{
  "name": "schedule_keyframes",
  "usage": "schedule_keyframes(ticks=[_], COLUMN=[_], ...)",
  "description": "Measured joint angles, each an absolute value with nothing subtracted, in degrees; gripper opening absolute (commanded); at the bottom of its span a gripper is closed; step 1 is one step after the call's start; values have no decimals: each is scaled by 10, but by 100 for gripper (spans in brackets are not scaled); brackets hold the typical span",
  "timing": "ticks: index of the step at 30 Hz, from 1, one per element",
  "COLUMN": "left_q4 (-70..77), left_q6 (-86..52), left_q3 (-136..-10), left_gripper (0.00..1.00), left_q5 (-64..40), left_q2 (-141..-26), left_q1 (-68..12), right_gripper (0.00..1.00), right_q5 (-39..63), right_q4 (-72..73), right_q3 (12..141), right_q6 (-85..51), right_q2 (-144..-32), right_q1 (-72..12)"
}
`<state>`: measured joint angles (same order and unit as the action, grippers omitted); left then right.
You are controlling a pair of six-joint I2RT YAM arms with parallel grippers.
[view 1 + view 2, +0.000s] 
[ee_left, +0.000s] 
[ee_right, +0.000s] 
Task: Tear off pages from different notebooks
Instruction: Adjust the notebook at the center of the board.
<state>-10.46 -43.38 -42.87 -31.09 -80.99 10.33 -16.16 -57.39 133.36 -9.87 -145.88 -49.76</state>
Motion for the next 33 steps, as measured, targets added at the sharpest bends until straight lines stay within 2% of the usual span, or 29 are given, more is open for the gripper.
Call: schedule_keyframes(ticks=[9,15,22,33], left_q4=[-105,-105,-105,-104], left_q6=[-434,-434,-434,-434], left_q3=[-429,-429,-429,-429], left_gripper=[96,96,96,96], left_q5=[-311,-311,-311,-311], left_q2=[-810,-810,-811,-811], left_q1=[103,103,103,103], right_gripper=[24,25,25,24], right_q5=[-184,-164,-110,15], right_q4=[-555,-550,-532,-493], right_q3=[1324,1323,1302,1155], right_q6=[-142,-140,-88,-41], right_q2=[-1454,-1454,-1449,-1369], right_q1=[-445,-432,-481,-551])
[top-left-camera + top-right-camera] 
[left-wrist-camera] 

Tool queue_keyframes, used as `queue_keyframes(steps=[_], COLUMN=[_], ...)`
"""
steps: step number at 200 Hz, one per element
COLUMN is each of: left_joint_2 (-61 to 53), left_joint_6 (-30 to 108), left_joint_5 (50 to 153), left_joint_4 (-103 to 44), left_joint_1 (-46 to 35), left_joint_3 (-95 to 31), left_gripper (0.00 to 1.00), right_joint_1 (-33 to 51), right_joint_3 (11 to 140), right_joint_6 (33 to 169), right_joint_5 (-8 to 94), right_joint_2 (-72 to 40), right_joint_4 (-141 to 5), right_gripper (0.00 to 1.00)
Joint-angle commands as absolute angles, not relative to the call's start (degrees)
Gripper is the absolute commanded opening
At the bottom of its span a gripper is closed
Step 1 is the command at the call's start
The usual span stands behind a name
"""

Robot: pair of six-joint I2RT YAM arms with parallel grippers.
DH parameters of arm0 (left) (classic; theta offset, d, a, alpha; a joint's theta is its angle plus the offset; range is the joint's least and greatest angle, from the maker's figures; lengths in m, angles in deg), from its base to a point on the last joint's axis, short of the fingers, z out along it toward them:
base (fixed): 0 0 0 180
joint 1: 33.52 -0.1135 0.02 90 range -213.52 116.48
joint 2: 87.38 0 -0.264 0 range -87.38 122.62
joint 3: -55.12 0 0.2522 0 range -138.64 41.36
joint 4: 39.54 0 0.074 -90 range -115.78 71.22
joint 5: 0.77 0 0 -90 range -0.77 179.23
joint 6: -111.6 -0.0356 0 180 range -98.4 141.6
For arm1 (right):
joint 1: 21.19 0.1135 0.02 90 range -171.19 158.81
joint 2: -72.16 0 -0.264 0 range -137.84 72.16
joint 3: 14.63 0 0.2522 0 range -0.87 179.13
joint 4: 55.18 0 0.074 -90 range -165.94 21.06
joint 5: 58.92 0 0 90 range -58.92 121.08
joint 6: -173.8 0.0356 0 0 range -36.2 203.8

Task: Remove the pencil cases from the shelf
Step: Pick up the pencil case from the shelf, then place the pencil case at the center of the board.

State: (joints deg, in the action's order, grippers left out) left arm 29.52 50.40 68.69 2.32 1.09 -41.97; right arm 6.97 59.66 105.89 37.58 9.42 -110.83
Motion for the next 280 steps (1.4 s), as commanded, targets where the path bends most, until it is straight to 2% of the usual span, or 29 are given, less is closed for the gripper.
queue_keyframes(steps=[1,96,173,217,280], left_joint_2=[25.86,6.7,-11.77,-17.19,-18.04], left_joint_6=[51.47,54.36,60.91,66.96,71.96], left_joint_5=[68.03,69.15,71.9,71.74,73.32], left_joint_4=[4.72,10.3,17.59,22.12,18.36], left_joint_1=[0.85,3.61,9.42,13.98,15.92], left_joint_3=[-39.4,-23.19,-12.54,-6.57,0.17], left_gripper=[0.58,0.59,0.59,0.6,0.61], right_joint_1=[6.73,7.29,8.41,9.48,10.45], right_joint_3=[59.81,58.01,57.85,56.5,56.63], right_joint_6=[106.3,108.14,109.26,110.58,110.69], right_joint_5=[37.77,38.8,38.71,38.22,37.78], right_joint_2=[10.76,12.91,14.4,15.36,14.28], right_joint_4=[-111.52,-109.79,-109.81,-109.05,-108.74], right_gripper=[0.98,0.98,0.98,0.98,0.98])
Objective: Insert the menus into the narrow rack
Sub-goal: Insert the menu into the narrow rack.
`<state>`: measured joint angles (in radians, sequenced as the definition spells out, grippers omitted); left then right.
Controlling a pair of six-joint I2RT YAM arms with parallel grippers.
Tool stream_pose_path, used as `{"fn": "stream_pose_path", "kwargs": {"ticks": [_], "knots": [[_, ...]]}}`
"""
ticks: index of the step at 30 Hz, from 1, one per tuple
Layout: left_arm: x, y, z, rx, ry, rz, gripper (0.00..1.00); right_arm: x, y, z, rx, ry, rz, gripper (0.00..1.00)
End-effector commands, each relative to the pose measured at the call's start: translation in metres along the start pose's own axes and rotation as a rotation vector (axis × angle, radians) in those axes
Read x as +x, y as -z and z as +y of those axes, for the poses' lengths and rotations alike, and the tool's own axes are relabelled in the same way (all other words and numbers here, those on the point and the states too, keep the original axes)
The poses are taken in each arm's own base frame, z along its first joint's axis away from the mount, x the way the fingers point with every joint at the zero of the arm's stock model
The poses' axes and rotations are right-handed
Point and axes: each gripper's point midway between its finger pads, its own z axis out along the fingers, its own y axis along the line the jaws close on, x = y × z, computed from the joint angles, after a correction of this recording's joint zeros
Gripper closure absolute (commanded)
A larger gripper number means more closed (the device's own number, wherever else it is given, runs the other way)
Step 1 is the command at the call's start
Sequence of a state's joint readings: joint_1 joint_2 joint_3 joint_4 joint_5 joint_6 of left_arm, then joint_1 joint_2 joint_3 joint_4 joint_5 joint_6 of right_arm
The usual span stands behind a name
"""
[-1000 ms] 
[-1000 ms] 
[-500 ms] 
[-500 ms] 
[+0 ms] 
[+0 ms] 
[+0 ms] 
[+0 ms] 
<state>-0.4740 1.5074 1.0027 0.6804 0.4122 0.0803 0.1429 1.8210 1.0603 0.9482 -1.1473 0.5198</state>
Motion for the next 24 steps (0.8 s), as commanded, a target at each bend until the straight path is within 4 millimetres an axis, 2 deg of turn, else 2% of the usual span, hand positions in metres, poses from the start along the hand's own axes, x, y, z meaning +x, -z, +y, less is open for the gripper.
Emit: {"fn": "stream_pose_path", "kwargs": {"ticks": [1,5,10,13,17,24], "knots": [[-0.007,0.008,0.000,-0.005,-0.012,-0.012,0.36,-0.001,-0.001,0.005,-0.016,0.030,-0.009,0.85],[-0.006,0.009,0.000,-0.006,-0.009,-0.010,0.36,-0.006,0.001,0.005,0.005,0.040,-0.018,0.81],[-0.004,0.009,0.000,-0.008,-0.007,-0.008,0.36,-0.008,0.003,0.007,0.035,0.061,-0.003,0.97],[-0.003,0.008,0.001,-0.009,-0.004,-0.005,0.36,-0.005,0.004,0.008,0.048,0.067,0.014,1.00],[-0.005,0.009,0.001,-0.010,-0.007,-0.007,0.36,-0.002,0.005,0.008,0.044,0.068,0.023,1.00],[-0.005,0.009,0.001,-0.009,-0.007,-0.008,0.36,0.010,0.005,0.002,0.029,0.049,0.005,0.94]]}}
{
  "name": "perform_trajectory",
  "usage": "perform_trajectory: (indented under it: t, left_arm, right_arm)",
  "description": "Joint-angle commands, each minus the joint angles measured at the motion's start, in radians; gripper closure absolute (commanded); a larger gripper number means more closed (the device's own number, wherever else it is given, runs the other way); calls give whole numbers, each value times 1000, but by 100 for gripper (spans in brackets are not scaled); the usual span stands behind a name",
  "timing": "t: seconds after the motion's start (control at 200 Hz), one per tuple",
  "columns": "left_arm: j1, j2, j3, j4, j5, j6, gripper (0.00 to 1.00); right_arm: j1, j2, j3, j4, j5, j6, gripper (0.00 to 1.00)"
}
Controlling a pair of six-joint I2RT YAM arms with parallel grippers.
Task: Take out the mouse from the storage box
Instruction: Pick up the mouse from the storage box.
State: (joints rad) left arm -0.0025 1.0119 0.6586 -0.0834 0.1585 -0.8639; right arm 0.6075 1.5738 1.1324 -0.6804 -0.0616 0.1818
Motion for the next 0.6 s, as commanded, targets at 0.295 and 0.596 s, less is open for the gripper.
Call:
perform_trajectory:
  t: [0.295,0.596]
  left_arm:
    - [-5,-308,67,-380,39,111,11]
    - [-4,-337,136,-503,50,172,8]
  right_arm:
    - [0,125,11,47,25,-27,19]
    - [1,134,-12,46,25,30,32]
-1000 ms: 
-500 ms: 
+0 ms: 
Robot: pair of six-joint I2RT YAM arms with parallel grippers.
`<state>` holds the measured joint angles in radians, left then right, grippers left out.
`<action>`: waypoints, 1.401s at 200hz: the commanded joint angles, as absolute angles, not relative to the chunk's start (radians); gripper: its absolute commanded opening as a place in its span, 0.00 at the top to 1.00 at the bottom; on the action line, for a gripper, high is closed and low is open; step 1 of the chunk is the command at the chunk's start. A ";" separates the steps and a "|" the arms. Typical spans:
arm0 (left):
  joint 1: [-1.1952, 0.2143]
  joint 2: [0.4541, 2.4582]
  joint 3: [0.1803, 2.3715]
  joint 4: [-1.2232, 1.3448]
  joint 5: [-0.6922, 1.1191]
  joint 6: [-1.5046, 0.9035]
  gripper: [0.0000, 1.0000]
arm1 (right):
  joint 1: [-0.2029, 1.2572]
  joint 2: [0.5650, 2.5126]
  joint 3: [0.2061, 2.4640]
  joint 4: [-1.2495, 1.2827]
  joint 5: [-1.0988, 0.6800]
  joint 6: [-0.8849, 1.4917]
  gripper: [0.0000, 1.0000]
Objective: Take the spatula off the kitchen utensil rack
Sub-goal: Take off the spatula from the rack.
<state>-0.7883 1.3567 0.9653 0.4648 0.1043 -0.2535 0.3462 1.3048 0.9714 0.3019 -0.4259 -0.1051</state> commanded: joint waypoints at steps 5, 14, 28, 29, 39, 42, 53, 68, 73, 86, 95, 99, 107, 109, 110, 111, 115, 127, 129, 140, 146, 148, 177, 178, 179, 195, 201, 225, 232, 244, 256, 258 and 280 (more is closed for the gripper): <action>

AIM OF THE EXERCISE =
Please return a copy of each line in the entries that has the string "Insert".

SOLUTION BELOW =
Objective: Insert the menus into the narrow rack
Sub-goal: Insert the menu into the narrow rack.

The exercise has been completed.